Last time I checked Prime ABGB puts the system together for Rs. 300. This does not include OS installation (unless you bought it from them). If you're doing it yourself, be careful when installing the processor as many people do end up bending/damaging the pins on the socket.


----------



## game-freak (Apr 4, 2011)

by the way what do u guys think of the config i have decided is it good enough and 1 more thing any 1 know where i could get asus GTX 570 DCII


----------



## The Sorcerer (Apr 4, 2011)

Make sure you're picking up Seagate 7200.12 rpm and not one of the green drives. Would prefer Tempest evo but then again, no experience with 690II Advanced.


----------



## asingh (Apr 4, 2011)

game-freak said:


> @ ashu my config is as follows
> 
> processor --Intel Core i5 2500
> ram---------Corsair XMS3 4GB DDR3 1333MHz
> ...



Rig is well rounded and good. Nice.


----------



## ashu888ashu888 (Apr 4, 2011)

game-freak said:


> @ ashu my config is as follows
> 
> processor --Intel Core i5 2500
> ram---------Corsair XMS3 4GB DDR3 1333MHz
> ...


Well, I dunno ur budget but if u are NOT gonna OC (overclock) ur Rig, then  this looks fine, then again, I dunno ur budget so cant comment more..also, if u hv already purchased these components then too i cant recommend anything extra here... so do let me knw if u hv jus planned these or already bought it./ 

Alright...so the last time (about 3-4 days ago) wen i contacted my local dealer, in Mumbai, he quoted me the price as follows:

1.) ASUS enGTX 570 (1.25Gb) Direct Cu II ------> Rs. 24K
2.) ASUS enGTX 580 (1.5Gb)  Direct Cu II ------> Rs. 31K

those were high prices for me so left that option out..  

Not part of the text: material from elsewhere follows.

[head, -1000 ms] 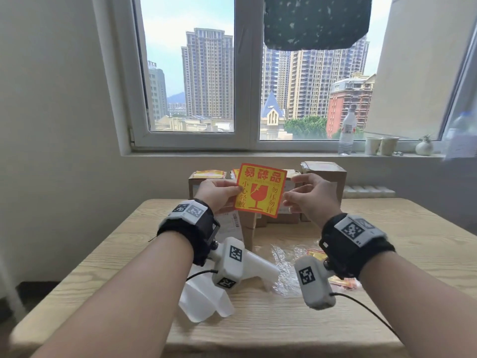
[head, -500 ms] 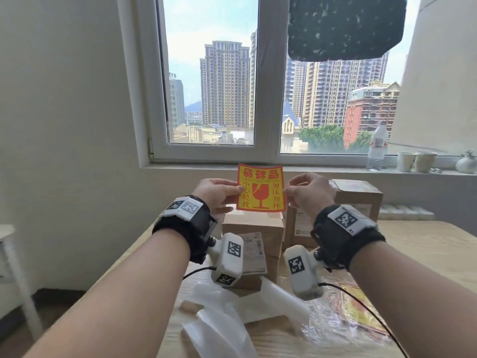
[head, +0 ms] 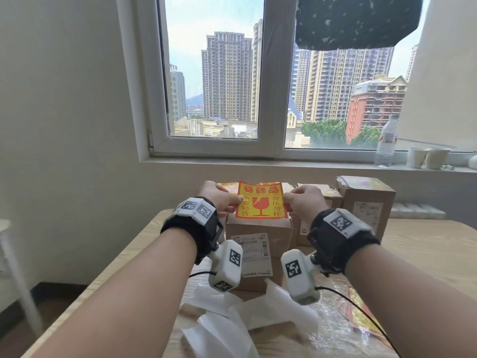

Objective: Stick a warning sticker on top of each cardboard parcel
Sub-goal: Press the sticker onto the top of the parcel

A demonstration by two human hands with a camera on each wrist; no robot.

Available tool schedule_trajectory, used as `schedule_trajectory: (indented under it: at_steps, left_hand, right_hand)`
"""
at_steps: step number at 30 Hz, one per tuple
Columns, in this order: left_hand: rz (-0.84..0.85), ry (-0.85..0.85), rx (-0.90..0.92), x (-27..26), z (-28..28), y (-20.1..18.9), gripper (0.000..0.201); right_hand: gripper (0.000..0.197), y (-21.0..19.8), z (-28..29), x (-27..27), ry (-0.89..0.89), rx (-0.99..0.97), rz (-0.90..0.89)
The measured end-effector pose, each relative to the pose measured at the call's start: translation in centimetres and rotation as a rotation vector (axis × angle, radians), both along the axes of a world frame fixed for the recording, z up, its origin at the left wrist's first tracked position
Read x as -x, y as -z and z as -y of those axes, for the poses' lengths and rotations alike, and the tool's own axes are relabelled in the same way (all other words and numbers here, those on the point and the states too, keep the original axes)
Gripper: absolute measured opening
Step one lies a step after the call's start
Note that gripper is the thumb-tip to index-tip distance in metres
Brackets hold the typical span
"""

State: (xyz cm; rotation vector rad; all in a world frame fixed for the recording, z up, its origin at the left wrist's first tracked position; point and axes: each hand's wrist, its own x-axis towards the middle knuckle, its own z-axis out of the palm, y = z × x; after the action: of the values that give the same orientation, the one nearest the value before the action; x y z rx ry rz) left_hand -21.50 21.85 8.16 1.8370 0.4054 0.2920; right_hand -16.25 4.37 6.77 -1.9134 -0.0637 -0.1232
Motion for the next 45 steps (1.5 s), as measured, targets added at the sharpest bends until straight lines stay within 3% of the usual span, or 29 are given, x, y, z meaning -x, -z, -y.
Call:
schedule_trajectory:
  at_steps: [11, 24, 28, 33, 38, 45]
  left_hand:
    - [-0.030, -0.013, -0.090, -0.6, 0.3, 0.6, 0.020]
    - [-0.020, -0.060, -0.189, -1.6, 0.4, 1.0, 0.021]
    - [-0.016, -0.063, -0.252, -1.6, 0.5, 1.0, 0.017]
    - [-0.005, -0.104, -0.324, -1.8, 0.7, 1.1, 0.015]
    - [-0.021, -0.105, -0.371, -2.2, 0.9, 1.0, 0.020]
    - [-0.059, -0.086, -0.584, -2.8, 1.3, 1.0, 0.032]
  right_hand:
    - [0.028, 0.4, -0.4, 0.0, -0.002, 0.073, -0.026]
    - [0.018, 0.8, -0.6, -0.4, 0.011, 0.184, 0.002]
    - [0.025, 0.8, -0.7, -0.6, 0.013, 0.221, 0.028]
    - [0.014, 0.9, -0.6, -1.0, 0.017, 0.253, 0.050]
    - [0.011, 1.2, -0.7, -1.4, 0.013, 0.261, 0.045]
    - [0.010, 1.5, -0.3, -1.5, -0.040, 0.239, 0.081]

(offtopic: i myself planning to buy a gpu, so thinking of buying the Palit GTX580 (3Gb) gpu @ Rs. 29K... let's see  )

that Cooler Master Cm690 II case is really good, so buy it w;out any more questions asked.... 


Also, 

see, to be really frank here  if u hv never assembled ur PC then plz refrain from doin it (as u might accidently) damage pins wich wud render ur component useless and result in money wastage and not to mention the added frustration and anger wich is justified...so seek professional help please... 
----------------------


Cheers n e-peace....


----------



## game-freak (Apr 4, 2011)

sorry was a mistake its asus gtx 560 DC II TOP



The Sorcerer said:


> Make sure you're picking up Seagate 7200.12 rpm and not one of the green drives. Would prefer Tempest evo but then again, no experience with 690II Advanced.


Whats the difference between 7200.12 and green

@ ashu where do u live in mumbai


----------



## vinayan (Apr 4, 2011)

I assembled my PC for the very first time last month...i didn't have a clue about a month ago about PC hardware..i looked out some videos from youtube where they show step by step processess..it really helped..and the motherboard manual..just read it and plug your cables as mentioned..no great feeling than assembling on your own..


----------



## ashu888ashu888 (Apr 4, 2011)

game-freak said:


> @ ashu where do u live in mumbai


Im located in goregaon-east, film city.. wat abt u.??


----------



## noob (Apr 4, 2011)

from where you got B3 stepping mobo ?? I am looking for same but have not got any


----------



## game-freak (Apr 4, 2011)

@ ashu im frm mira road

@ talktoanil where are you located


----------



## pritamk (Apr 5, 2011)

can u plz tell me the name and no of assembler in lamington road (mumbai) who can assemble pc and install os win 7.
my config i5 2500 k
intel DP67 BG 
ati 6950 1 gb 
i m  going to buy my rig this week end 
plz help


----------



## game-freak (Apr 5, 2011)

@ pritamk where do u stay in mumbai and have u bought all your components


----------



## pritamk (Apr 5, 2011)

i live in dadar east
i havnt bought anything yet i will buy on Saturday from lamington road  
will any assembler install os win 7?


----------



## vizkid2005 (Apr 5, 2011)

saswat23 said:


> But how does one know, which cable to plug where if he is doing for the 1st time.



First things first : 
Have confidence in ur self ... 
Any one and every one can assemble a pc by himself/herself ... 
U just need to be calm ... 



asingh said:


> If the OP reads the manually carefully and is patient he can assemble it himself.



This Is the first step u must do .... READ THE MANUALS !!!! 
Read them at ease and calm 



saswat23 said:


> Theres is no problem in assembling, but u need 2 have correct idea of connecting the wires on the motherboard.



Todays hardware has very simple and sorted .. No weird jumpers to setup , Markings on chassy for ATX, mATX etc ... 

All wires are designed for specific slots ... U CANNOT plug a 24 pin mobo connector to an 8 pin connector ... Not even by mistake !!!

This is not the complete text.